# PROBLEM DESCRIPTION:
What lines in the entries below contain the word "robot"? Copy all of them.
────────────────────────────────────────
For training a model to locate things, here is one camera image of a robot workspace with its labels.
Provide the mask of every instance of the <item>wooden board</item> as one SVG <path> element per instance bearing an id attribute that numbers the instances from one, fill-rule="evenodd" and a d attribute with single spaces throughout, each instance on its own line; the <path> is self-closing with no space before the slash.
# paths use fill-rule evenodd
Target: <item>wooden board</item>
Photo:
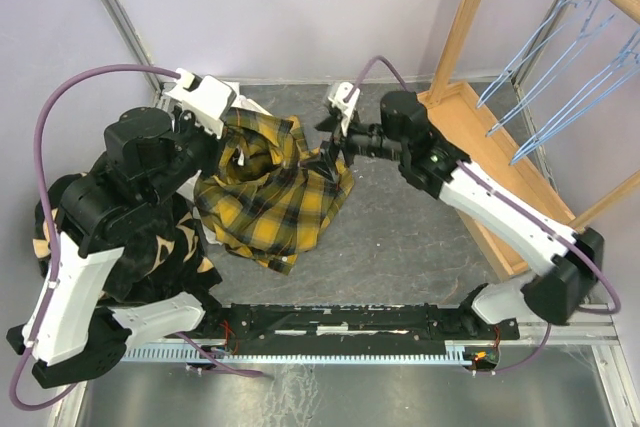
<path id="1" fill-rule="evenodd" d="M 518 145 L 504 129 L 491 137 L 485 135 L 496 123 L 496 118 L 484 105 L 476 109 L 478 96 L 468 83 L 447 86 L 437 105 L 429 103 L 428 92 L 418 98 L 423 104 L 429 104 L 431 122 L 498 183 L 558 222 L 566 224 L 575 218 L 528 158 L 509 165 Z M 460 216 L 498 277 L 505 279 L 527 269 L 522 258 L 500 238 L 469 216 L 462 213 Z"/>

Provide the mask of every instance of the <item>reflective surface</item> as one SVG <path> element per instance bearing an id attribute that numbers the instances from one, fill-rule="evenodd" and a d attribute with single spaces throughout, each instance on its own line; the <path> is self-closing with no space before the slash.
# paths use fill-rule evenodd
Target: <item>reflective surface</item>
<path id="1" fill-rule="evenodd" d="M 504 365 L 530 352 L 503 347 Z M 86 427 L 613 426 L 588 347 L 549 347 L 523 370 L 472 378 L 431 366 L 262 365 L 272 378 L 121 363 L 90 384 Z"/>

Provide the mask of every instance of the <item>wooden base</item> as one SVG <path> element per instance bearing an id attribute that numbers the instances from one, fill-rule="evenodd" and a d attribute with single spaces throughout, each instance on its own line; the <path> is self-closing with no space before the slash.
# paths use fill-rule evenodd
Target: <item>wooden base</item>
<path id="1" fill-rule="evenodd" d="M 496 118 L 485 105 L 476 109 L 478 96 L 468 83 L 447 86 L 437 105 L 429 102 L 429 92 L 418 98 L 428 106 L 429 119 L 447 139 L 467 152 L 499 184 L 558 222 L 567 224 L 575 218 L 528 158 L 509 165 L 518 145 L 505 129 L 491 137 L 485 135 Z M 527 270 L 527 264 L 505 242 L 471 217 L 459 214 L 500 279 Z"/>

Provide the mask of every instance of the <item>gray floor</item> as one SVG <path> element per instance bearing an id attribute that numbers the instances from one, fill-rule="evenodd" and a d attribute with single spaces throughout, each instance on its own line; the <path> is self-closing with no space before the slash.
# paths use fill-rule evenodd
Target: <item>gray floor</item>
<path id="1" fill-rule="evenodd" d="M 481 92 L 487 84 L 472 84 Z M 412 86 L 417 91 L 428 84 Z M 379 120 L 382 95 L 392 84 L 368 84 L 358 111 L 365 122 Z M 313 125 L 326 114 L 325 85 L 247 86 L 242 93 L 274 115 L 300 117 L 310 146 L 323 134 Z M 504 86 L 489 107 L 502 115 L 515 105 Z M 521 119 L 509 125 L 525 140 Z M 288 276 L 228 255 L 209 254 L 223 283 L 213 294 L 223 303 L 457 303 L 478 284 L 496 276 L 455 211 L 410 187 L 388 161 L 356 159 L 356 185 L 317 249 L 299 256 Z"/>
<path id="2" fill-rule="evenodd" d="M 505 365 L 528 348 L 503 347 Z M 86 427 L 613 427 L 588 347 L 548 347 L 535 366 L 473 378 L 461 367 L 256 365 L 270 378 L 121 363 L 91 382 Z"/>

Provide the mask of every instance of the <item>plaid shirt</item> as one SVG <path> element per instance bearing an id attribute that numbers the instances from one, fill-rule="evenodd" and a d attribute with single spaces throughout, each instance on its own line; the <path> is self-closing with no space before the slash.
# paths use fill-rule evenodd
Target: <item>plaid shirt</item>
<path id="1" fill-rule="evenodd" d="M 225 125 L 218 174 L 199 179 L 194 191 L 202 222 L 230 253 L 288 274 L 338 213 L 353 187 L 351 172 L 338 161 L 336 184 L 301 168 L 316 151 L 296 117 L 230 109 Z"/>

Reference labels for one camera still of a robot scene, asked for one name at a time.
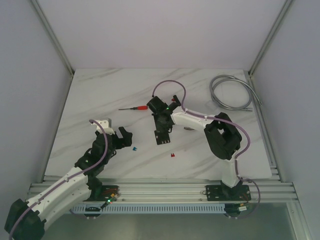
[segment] cable
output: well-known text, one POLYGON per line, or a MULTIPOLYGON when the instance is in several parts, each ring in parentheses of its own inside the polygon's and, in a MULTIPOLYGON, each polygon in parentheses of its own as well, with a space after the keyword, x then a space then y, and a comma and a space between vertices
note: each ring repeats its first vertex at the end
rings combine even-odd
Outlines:
POLYGON ((260 105, 262 105, 260 99, 258 98, 256 92, 251 88, 251 86, 246 83, 245 81, 240 80, 239 78, 235 77, 235 76, 231 76, 231 75, 219 75, 214 77, 209 85, 209 89, 210 89, 210 93, 211 93, 211 99, 212 101, 214 101, 220 108, 222 109, 226 109, 226 110, 242 110, 242 111, 252 111, 252 108, 248 107, 253 99, 253 96, 255 97, 255 99, 258 101, 258 103, 260 105), (240 83, 244 86, 245 90, 248 92, 249 95, 249 100, 246 104, 242 105, 242 106, 229 106, 225 103, 223 103, 215 94, 215 89, 219 84, 222 84, 224 82, 228 82, 228 81, 233 81, 233 82, 237 82, 240 83))
POLYGON ((21 220, 24 218, 24 216, 25 216, 32 208, 34 208, 37 204, 40 204, 41 201, 42 201, 46 196, 48 196, 48 195, 49 195, 50 193, 52 193, 54 190, 56 190, 57 188, 59 188, 62 184, 67 183, 70 179, 73 179, 74 177, 76 177, 76 176, 78 176, 78 175, 80 175, 80 174, 83 174, 83 173, 85 173, 85 172, 87 172, 87 171, 95 168, 96 166, 98 166, 98 165, 104 160, 104 158, 105 158, 106 155, 107 155, 107 151, 108 151, 108 139, 107 139, 107 134, 106 134, 104 128, 103 128, 97 121, 90 119, 89 122, 90 122, 90 123, 95 123, 95 124, 101 129, 102 134, 103 134, 103 136, 104 136, 105 149, 104 149, 103 155, 102 155, 102 157, 100 158, 100 160, 97 161, 94 165, 92 165, 92 166, 90 166, 90 167, 88 167, 88 168, 86 168, 86 169, 84 169, 84 170, 82 170, 82 171, 79 171, 79 172, 71 175, 70 177, 67 178, 67 181, 66 181, 66 180, 63 180, 63 181, 59 182, 56 186, 54 186, 53 188, 51 188, 51 189, 50 189, 48 192, 46 192, 42 197, 40 197, 40 198, 38 199, 38 202, 35 202, 35 203, 33 203, 30 207, 28 207, 28 208, 21 214, 21 216, 17 219, 17 221, 14 223, 14 225, 13 225, 11 231, 10 231, 10 234, 9 234, 9 240, 13 240, 12 237, 13 237, 13 235, 14 235, 14 232, 15 232, 18 224, 19 224, 19 223, 21 222, 21 220))
POLYGON ((252 212, 250 212, 248 215, 246 216, 242 216, 242 217, 231 217, 228 215, 229 218, 233 218, 233 219, 244 219, 244 218, 247 218, 248 216, 250 216, 251 214, 253 214, 259 207, 259 204, 260 204, 260 201, 261 201, 261 193, 260 193, 260 189, 259 189, 259 186, 256 184, 255 181, 253 181, 252 179, 250 178, 245 178, 243 179, 242 177, 240 177, 239 175, 239 171, 238 171, 238 157, 243 154, 244 152, 246 152, 248 150, 248 148, 250 147, 250 144, 251 144, 251 140, 250 140, 250 136, 249 134, 246 132, 245 129, 243 129, 241 126, 239 126, 238 124, 232 122, 232 121, 228 121, 228 120, 225 120, 225 119, 221 119, 221 118, 217 118, 217 117, 214 117, 214 116, 207 116, 207 115, 201 115, 201 114, 197 114, 197 113, 194 113, 192 111, 189 111, 187 108, 185 108, 184 106, 184 103, 185 103, 185 99, 186 99, 186 96, 187 96, 187 90, 185 88, 185 86, 176 81, 176 80, 164 80, 164 81, 161 81, 159 82, 153 89, 152 91, 152 97, 155 96, 155 92, 156 92, 156 89, 163 83, 168 83, 168 82, 171 82, 171 83, 176 83, 176 84, 179 84, 182 88, 183 88, 183 97, 182 97, 182 101, 181 101, 181 108, 184 112, 192 115, 192 116, 195 116, 195 117, 198 117, 198 118, 202 118, 202 119, 209 119, 209 120, 214 120, 214 121, 219 121, 219 122, 223 122, 223 123, 226 123, 226 124, 230 124, 232 126, 235 126, 236 128, 240 129, 241 132, 243 132, 243 134, 245 135, 246 139, 247 139, 247 144, 245 146, 245 148, 238 152, 236 155, 235 155, 235 160, 234 160, 234 168, 235 168, 235 174, 236 176, 238 177, 239 181, 241 182, 249 182, 249 183, 253 183, 257 189, 257 192, 258 192, 258 202, 254 208, 254 210, 252 212))

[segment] red tool
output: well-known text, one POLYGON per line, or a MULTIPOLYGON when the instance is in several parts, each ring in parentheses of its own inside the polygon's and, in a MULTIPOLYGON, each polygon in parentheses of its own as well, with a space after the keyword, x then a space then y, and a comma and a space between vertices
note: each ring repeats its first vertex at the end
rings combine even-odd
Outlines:
POLYGON ((148 110, 148 106, 135 106, 131 108, 121 108, 119 110, 148 110))

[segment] red handle
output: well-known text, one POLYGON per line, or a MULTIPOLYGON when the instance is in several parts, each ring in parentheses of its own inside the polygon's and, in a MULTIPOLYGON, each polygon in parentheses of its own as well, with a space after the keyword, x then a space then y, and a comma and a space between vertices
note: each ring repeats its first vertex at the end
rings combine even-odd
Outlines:
POLYGON ((148 106, 138 106, 137 110, 148 110, 148 106))

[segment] marble tabletop
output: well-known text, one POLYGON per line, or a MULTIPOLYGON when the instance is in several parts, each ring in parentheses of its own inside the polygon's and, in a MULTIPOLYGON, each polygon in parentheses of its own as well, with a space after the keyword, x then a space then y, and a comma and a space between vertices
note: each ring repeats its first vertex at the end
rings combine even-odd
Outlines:
MULTIPOLYGON (((188 109, 211 115, 225 112, 248 132, 251 146, 239 157, 240 174, 252 179, 270 178, 269 160, 255 112, 220 109, 211 100, 210 80, 221 74, 246 80, 240 69, 77 69, 45 174, 65 175, 96 138, 96 127, 90 125, 89 119, 110 118, 115 131, 123 126, 133 133, 132 146, 118 150, 99 178, 220 180, 221 160, 211 152, 204 132, 175 125, 170 133, 171 143, 157 145, 150 110, 118 110, 145 105, 152 98, 157 83, 177 80, 186 87, 188 109)), ((232 106, 243 105, 248 100, 246 90, 236 82, 224 82, 215 92, 232 106)), ((175 83, 164 83, 155 93, 167 103, 174 94, 182 99, 183 90, 175 83)), ((247 140, 244 135, 242 138, 241 147, 244 147, 247 140)))

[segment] gray hose
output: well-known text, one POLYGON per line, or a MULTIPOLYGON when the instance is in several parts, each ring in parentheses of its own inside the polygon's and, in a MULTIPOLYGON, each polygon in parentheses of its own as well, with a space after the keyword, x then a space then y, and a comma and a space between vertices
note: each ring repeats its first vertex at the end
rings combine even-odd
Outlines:
POLYGON ((262 105, 260 99, 258 98, 257 94, 255 93, 255 91, 249 86, 248 83, 246 83, 245 81, 240 80, 239 78, 236 78, 235 76, 231 76, 231 75, 219 75, 216 76, 215 78, 213 78, 210 82, 210 93, 211 93, 211 98, 212 101, 214 101, 220 108, 222 109, 227 109, 227 110, 242 110, 242 111, 252 111, 251 107, 248 107, 253 99, 253 96, 255 97, 255 99, 257 100, 257 102, 262 105), (224 82, 227 81, 234 81, 237 83, 240 83, 244 86, 245 90, 248 92, 249 94, 249 101, 239 107, 234 107, 234 106, 229 106, 225 103, 223 103, 215 94, 215 89, 219 84, 222 84, 224 82))
────────────────────────────────────────
# ANSWER AREA:
For training a model to locate things, here is one camera image of a robot workspace with its labels.
Reference labels for one camera still of a robot scene, asked for one name at a time.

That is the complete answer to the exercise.